Deism of Madison, Washington, Adams, Franklin and Allen
The Library of Congress has an essay on “Religion and the Founding of the American Republic.” It is in general an essay that disproportionately emphasizes the positive role of religion. However it includes this in reference to John Adams:
“Another religious movement that was the antithesis of evangelicalism made its appearance in the eighteenth century. Deism, which emphasized morality and rejected the orthodox Christian view of the divinity of Christ, found advocates among upper-class Americans. Conspicuous among them were Thomas Jefferson and John Adams.”
It would not be fair to say that Adams’ acceptance and promotion of Deistic and Enlightenment Era values meant that he was not a Christian. He was a member of a Unitarian Church and could have been personally comfortable calling himself a Christian. It is just that his freethinking approach to the meaning of the word and his Deistic thinking in general would be much different than that assumed by militant Christians who attempt to use Adams to support their cause.
Benjamin Franklin
Ben Franklin was along with Jefferson and Adams one of the people charged with writing the Declaration of Independence. Franklin did not go out of his way to emphasize his Deism in public but he chose to be quite open about it in his autobiography.
In chapter 2 he writes, “..and farther, that my indiscrete disputations about religion began to make me pointed at with horror by good people as an infidel or atheist.”
In chapter 6, “But I was scarce fifteen, when, after doubting by turns of several points, as I found them disputed in the different books I read, I began to doubt of Revelation itself.
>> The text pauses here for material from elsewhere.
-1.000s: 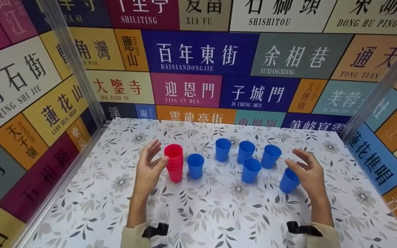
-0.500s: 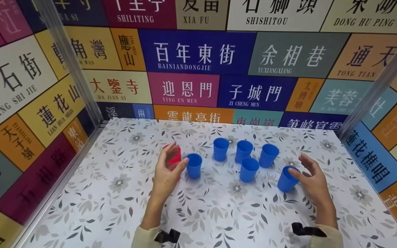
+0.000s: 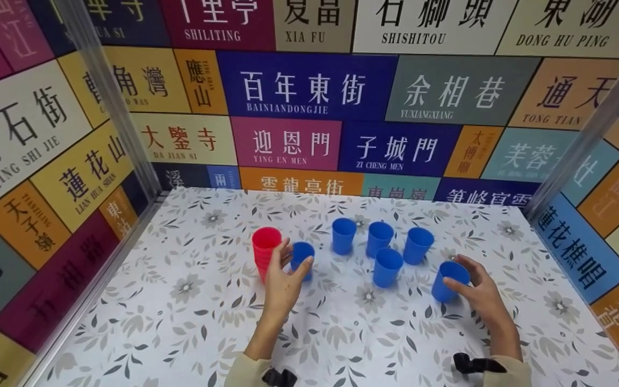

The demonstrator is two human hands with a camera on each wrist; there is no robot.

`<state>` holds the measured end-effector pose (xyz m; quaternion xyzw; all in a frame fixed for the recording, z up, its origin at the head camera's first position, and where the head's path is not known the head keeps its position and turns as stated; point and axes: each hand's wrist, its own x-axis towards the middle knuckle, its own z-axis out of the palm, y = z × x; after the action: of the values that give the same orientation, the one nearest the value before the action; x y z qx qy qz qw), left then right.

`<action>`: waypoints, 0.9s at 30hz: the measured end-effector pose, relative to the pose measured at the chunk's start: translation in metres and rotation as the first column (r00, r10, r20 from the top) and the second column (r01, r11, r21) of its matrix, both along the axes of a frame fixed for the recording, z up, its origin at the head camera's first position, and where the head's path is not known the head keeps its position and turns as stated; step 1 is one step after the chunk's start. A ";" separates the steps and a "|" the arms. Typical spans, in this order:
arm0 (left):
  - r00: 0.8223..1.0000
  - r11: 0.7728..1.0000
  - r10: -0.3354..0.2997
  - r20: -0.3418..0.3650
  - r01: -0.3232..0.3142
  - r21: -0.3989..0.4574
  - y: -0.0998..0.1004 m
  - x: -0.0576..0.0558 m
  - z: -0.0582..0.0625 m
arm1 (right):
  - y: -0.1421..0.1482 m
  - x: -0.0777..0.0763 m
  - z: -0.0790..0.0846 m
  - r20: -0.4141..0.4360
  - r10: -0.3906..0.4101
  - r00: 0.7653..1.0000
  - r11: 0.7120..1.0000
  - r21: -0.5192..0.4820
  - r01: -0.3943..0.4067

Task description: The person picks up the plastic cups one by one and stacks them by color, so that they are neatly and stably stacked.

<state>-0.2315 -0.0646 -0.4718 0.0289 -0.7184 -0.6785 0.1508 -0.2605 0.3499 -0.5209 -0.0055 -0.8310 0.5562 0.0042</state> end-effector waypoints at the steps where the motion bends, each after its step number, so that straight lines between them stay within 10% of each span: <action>1: 1.000 1.000 0.018 0.012 -0.018 0.000 0.003 0.000 -0.002 | 0.000 0.000 -0.001 0.001 0.004 1.000 1.000 0.002 -0.004; 10: 0.989 0.989 0.143 0.023 -0.142 -0.048 0.015 -0.001 -0.013 | 0.000 0.001 -0.001 -0.002 -0.008 1.000 1.000 0.011 0.008; 27: 0.978 0.976 0.170 0.118 -0.151 -0.154 0.030 -0.008 -0.038 | 0.002 0.000 -0.001 0.046 0.015 0.999 1.000 -0.001 -0.015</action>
<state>-0.2394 -0.0345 -0.5097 0.1202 -0.7693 -0.6069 0.1596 -0.2603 0.3520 -0.5222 -0.0120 -0.8308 0.5561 -0.0194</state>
Some books against Deism fell into my hands....It happened that they wrought an effect on me quite contrary to what was intended by them; for the arguments of the Deists, which were quote to be refuted, appeared to me much stronger than the refutations, in short, I soon became a thorough Deist.”
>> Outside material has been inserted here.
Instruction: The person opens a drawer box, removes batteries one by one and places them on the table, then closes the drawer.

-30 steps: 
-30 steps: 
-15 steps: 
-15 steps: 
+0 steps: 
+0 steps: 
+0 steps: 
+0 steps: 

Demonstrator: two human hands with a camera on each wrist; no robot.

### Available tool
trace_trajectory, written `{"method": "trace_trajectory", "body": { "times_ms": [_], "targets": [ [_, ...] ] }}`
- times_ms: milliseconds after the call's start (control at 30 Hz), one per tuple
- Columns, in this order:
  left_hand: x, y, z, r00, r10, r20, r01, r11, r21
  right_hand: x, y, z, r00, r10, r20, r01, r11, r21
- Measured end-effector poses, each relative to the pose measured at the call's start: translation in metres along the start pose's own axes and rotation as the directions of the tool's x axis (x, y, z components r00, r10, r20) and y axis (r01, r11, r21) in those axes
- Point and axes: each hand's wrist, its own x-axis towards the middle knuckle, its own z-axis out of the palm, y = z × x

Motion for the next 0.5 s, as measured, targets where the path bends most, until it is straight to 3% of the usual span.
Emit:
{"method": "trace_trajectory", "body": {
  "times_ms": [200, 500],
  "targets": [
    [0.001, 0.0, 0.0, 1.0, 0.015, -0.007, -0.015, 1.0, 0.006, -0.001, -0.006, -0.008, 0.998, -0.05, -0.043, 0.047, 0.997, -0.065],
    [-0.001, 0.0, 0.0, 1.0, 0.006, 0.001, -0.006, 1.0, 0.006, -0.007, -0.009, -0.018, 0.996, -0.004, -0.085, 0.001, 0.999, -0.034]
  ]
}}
Later in the same paragraph he said, “..I was sometimes in among strangers, remote from the eye and advice of my father, without any willful gross immorality or injustice, that might have been expected from my want of religion.”
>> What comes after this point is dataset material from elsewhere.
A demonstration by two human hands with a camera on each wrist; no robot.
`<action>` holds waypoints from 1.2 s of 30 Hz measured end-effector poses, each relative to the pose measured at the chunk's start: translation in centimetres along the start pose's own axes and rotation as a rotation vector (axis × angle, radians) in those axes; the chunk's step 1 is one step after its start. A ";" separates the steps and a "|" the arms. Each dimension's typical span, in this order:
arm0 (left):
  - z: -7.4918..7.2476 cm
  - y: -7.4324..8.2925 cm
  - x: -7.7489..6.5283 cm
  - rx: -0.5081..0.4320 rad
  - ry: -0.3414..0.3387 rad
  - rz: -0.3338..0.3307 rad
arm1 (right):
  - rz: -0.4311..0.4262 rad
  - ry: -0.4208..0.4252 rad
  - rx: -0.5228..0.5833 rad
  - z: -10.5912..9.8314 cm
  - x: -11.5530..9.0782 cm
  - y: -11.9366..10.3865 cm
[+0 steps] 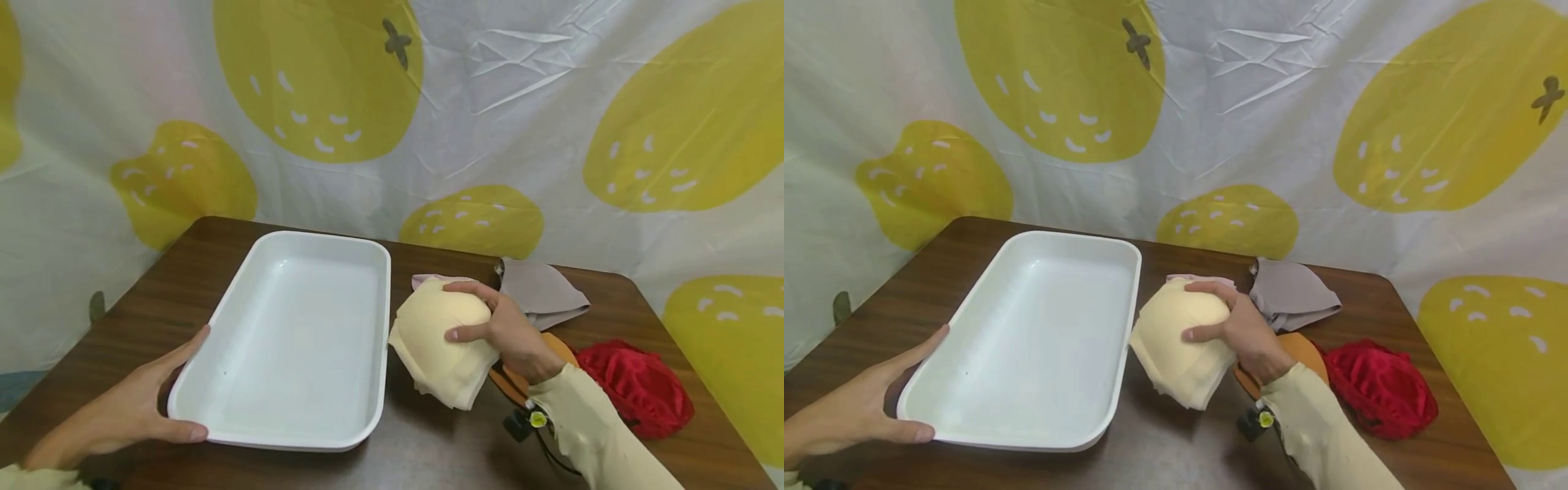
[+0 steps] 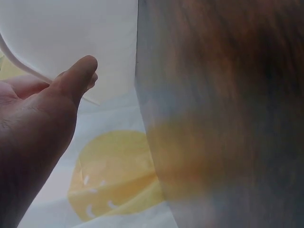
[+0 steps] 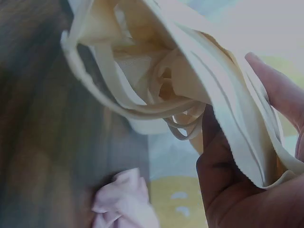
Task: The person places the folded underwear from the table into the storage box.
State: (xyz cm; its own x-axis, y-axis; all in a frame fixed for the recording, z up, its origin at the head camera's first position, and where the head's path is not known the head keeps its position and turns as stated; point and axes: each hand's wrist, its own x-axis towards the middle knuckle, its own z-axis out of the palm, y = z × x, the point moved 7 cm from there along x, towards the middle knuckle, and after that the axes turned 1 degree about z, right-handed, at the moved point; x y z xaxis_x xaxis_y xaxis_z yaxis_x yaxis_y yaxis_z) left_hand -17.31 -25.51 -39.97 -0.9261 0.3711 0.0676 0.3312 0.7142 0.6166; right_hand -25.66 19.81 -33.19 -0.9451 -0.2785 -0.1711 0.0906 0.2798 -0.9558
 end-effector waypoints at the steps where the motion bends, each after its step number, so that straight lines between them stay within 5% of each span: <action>1: 0.0 0.0 0.0 0.002 -0.001 0.000 | 0.003 -0.003 0.000 0.1 0.2 -0.4; 18: 0.0 0.2 -0.2 0.024 0.025 0.037 | -0.018 -0.026 0.090 4.2 5.4 -5.7; 36: -0.3 0.5 0.1 0.035 0.027 0.041 | 0.019 -0.025 0.176 10.8 11.2 -7.4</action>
State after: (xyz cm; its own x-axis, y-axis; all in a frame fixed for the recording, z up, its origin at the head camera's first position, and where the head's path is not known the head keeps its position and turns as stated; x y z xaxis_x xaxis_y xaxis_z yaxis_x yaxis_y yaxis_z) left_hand -17.26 -25.32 -39.41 -0.9160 0.3849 0.1135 0.3747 0.7189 0.5855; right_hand -33.48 4.69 -30.57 -0.9347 -0.2984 -0.1932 0.1639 0.1205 -0.9791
As with all Deists Franklin said things that could be interpreted as classically religious. In most cases they were not. There are some that appear to be more supportive of Christianity. Franklin worked on his autobiography near the end of his life. Virtually all quotes that can be taken to imply a Christian belief occurred between the age of fifteen when he became a Deist and the writing of his autobiography when he clearly stated his unbelief. Ben Franklin seems to have felt that it was acceptable for the upper class to understand the truth but that the less educated classes needed religion in order to be moral people. This is not very honest but it appears to be what he may have done.
Ethan Allen
Ethan Allan was the organizer and leader of a Vermont militia group called the “Green Mountain Boys.” Along with men from militia groups in Massachusetts and Connecticut, Ethan Allen and his men captured Fort Ticonderoga from the British on May 10, 1775. This was a major inspiration for the Revolutionary War.
Ethan Allan was very open and proud of his Deism. He wrote “Reason, The Only Oracle of Man.” The second paragraph of the Preface of that book starts, “In the circle of my acquaintance, (which has not been small,) I have generally been denominated a Deist, the reality of which I never disputed, being conscious I am no Christian,…” His views are quite explicit. He has a Section IV titled, “THE PROVIDENCE OF GOD DOES NOT INTERFERE WITH THE AGENCY OF MAN.” Another quote from that book, “While we are under the tyranny of Priests [...] it will ever be their interest, to invalidate the law of nature and reason, in order to establish systems incompatible therewith.”
Conclusion
Among the leaders of the Revolutionary War period we find a range of beliefs including a mixture of freethinking distrust of religion combined with Deistic antipathy to superstition to a hard and uncompromising disbelief in religion. This characterized most of the well known and important leaders of the Revolutionary War period.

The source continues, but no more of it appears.